(DATA EXTRACTS Opens)

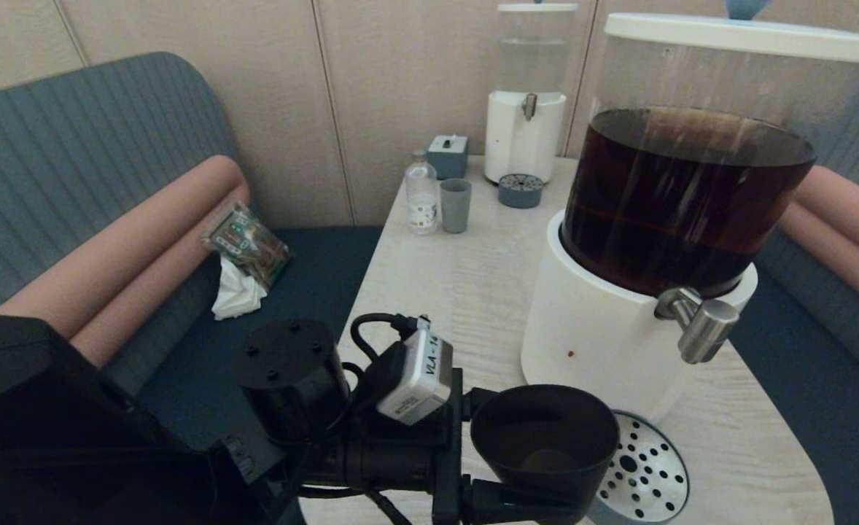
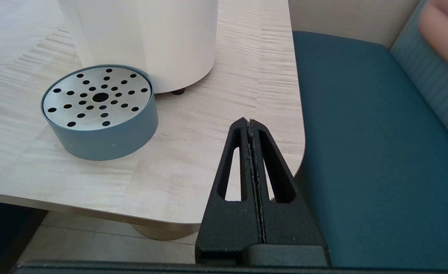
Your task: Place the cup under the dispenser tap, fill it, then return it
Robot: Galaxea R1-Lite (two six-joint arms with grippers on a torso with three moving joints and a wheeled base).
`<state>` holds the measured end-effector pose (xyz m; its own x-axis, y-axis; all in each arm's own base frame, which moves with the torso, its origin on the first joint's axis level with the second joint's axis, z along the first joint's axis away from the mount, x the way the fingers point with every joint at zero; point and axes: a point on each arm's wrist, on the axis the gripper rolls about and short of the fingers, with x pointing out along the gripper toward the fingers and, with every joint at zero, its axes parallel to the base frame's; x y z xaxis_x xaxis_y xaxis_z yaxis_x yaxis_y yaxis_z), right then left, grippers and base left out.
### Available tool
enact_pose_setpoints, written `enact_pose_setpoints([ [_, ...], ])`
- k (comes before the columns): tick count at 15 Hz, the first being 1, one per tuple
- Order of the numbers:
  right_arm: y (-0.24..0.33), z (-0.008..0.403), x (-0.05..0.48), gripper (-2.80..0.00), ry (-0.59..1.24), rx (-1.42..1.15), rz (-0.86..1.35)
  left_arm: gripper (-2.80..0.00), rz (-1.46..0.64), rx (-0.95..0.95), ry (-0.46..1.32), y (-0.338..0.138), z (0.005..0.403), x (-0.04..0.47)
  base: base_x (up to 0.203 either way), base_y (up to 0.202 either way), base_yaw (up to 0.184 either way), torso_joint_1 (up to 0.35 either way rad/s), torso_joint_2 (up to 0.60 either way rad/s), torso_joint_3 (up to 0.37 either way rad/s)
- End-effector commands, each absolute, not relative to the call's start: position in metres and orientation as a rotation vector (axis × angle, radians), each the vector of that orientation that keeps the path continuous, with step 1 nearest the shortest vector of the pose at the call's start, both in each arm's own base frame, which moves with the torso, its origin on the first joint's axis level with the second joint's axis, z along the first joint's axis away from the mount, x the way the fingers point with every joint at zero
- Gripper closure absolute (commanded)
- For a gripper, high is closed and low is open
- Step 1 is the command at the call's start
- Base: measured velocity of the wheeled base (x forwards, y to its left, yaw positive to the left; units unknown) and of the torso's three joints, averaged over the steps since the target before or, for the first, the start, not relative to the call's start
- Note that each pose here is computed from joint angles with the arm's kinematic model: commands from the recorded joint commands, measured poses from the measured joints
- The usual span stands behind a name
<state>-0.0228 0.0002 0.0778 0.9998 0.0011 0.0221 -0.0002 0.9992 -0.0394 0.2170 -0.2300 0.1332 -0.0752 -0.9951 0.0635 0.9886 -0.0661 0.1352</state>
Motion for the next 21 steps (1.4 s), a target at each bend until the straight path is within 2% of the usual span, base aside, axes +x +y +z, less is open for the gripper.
enact_pose_setpoints([
  [1, 0.000, 0.075, -0.022, 0.00, -0.014, -0.040, 0.001, 0.00, -1.657, 0.048, -0.131, -0.247, 0.115, 0.228, 0.000, 0.000, 0.000, 0.000, 0.00, 0.000],
  [10, 0.000, 0.075, -0.022, 0.00, -0.012, -0.040, 0.001, 0.00, -1.635, 0.038, -0.179, -0.303, 0.090, 0.257, 0.000, 0.000, 0.000, 0.000, 0.00, 0.000],
  [21, 0.000, 0.075, -0.022, 0.00, -0.012, -0.040, 0.001, 0.00, -1.629, 0.036, -0.200, -0.327, 0.071, 0.273, 0.000, 0.000, 0.000, 0.000, 0.00, 0.000],
])
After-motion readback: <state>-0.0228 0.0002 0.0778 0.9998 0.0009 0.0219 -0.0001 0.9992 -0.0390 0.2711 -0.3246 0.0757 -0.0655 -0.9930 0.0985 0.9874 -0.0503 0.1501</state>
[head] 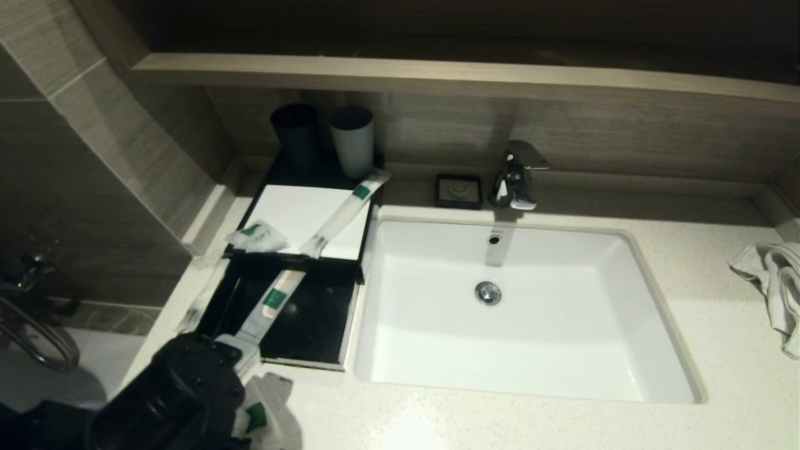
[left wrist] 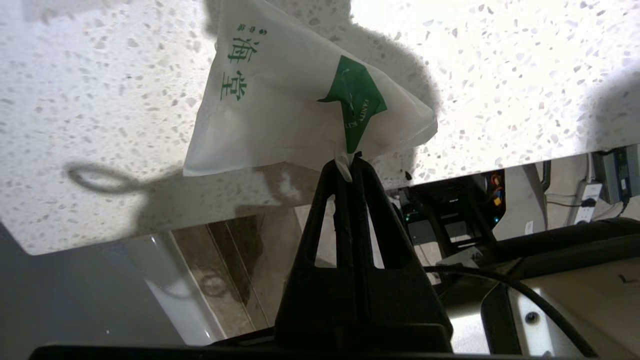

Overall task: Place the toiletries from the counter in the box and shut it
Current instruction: Pick up the bathroom toiletry, then place the bathroom toiletry into the drawer

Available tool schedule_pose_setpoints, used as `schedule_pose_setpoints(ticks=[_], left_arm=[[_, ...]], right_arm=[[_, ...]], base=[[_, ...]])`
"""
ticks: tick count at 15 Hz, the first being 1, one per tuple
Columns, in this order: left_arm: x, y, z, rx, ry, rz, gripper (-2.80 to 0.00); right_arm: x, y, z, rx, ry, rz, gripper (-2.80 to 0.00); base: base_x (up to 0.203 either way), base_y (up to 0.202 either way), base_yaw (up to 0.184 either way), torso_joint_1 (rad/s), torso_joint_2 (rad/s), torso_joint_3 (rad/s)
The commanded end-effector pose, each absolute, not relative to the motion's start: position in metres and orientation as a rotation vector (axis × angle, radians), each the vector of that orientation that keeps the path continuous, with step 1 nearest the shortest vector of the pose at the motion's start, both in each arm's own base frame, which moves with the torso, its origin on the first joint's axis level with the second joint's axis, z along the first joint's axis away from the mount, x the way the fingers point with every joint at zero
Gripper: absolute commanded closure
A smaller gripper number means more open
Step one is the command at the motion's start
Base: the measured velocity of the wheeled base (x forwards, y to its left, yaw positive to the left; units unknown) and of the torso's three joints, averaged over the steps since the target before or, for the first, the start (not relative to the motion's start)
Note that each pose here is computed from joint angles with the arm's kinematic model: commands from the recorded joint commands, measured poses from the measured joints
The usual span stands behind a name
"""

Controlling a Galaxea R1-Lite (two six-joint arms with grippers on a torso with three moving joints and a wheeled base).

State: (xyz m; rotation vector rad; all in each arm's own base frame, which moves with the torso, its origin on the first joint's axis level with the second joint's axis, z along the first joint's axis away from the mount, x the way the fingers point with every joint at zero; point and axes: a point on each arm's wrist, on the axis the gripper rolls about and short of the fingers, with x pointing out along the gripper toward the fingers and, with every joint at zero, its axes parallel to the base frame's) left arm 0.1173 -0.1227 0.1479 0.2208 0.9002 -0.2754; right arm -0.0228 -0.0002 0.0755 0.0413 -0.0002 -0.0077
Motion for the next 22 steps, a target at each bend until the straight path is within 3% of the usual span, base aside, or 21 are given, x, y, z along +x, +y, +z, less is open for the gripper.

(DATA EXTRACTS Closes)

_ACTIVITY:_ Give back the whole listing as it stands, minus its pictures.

_ANSWER TO THIS TASK:_
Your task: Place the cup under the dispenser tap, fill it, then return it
Robot: Galaxea R1-Lite (two six-joint arms with grippers on a torso with three moving joints and a wheeled base).
`<state>` holds the measured end-effector pose (xyz m; its own x-axis, y-axis; all in each arm's own base frame, which moves with the torso, its origin on the first joint's axis level with the second joint's axis, z along the first joint's axis away from the mount, x the way the fingers point with every joint at zero; point and axes: a point on each arm's wrist, on the axis the gripper rolls about and short of the fingers, with x pointing out along the gripper toward the fingers and, with every joint at zero, its axes parallel to the base frame's; x y z xaxis_x xaxis_y xaxis_z yaxis_x yaxis_y yaxis_z), right then left, grippers and base left out.
### Available tool
enact_pose_setpoints, written `enact_pose_setpoints([ [_, ...], ])`
- k (comes before the columns): tick count at 15 Hz, the first being 1, one per tuple
- Order of the numbers:
  right_arm: y (-0.24..0.33), z (-0.008..0.403), x (-0.05..0.48), gripper (-2.80..0.00), ry (-0.59..1.24), rx (-1.42..1.15), rz (-0.86..1.35)
  left_arm: gripper (-2.80..0.00), rz (-1.46..0.64), rx (-0.95..0.95), ry (-0.46..1.32), y (-0.338..0.138), z (0.005..0.403), x (-0.04..0.47)
  base: base_x (up to 0.203 either way), base_y (up to 0.202 either way), base_yaw (up to 0.184 either way), torso_joint_1 (up to 0.35 either way rad/s), torso_joint_2 (up to 0.60 either way rad/s), torso_joint_3 (up to 0.37 either way rad/s)
- End-effector commands, each absolute, not relative to the call's start: position in metres and orientation as a rotation vector (axis × angle, radians), each the vector of that orientation that keeps the path continuous, with step 1 nearest the shortest vector of the pose at the call's start, both in each arm's own base frame, which moves with the torso, its origin on the first joint's axis level with the second joint's axis, z along the first joint's axis away from the mount, x the way the fingers point with every joint at zero
- Gripper closure absolute (commanded)
- For a gripper, high is closed and low is open
- Step 1 is the command at the call's start
- Base: measured velocity of the wheeled base (x forwards, y to its left, yaw positive to the left; units unknown) and of the torso's three joints, averaged over the steps since the target before or, for the first, the start, not relative to the call's start
- Note that each pose here is computed from joint angles with the arm's kinematic model: commands from the recorded joint commands, measured poses from the measured joints
- The usual span stands behind a name
<state>-0.0228 0.0002 0.0778 0.9998 0.0011 0.0221 -0.0002 0.9992 -0.0394 0.2170 -0.2300 0.1332 -0.0752 -0.9951 0.0635 0.9886 -0.0661 0.1352</state>
Motion for the next 21 steps (1.4 s), a target at each bend until the straight path is within 2% of the usual span, base aside, axes +x +y +z, less is open for the gripper.
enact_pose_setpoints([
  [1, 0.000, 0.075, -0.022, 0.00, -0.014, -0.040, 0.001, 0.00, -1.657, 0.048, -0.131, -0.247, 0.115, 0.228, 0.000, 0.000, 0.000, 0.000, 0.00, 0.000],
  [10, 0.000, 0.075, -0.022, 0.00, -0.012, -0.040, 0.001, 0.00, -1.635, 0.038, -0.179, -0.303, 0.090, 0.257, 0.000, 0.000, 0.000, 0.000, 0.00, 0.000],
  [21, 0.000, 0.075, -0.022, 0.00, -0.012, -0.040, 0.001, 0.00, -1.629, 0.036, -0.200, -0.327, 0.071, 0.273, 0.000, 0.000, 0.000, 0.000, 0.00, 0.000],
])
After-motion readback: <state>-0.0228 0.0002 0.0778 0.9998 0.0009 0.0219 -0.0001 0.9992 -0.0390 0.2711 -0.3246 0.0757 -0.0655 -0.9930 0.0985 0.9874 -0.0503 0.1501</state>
[head] 
[left wrist] 

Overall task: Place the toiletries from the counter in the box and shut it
Current instruction: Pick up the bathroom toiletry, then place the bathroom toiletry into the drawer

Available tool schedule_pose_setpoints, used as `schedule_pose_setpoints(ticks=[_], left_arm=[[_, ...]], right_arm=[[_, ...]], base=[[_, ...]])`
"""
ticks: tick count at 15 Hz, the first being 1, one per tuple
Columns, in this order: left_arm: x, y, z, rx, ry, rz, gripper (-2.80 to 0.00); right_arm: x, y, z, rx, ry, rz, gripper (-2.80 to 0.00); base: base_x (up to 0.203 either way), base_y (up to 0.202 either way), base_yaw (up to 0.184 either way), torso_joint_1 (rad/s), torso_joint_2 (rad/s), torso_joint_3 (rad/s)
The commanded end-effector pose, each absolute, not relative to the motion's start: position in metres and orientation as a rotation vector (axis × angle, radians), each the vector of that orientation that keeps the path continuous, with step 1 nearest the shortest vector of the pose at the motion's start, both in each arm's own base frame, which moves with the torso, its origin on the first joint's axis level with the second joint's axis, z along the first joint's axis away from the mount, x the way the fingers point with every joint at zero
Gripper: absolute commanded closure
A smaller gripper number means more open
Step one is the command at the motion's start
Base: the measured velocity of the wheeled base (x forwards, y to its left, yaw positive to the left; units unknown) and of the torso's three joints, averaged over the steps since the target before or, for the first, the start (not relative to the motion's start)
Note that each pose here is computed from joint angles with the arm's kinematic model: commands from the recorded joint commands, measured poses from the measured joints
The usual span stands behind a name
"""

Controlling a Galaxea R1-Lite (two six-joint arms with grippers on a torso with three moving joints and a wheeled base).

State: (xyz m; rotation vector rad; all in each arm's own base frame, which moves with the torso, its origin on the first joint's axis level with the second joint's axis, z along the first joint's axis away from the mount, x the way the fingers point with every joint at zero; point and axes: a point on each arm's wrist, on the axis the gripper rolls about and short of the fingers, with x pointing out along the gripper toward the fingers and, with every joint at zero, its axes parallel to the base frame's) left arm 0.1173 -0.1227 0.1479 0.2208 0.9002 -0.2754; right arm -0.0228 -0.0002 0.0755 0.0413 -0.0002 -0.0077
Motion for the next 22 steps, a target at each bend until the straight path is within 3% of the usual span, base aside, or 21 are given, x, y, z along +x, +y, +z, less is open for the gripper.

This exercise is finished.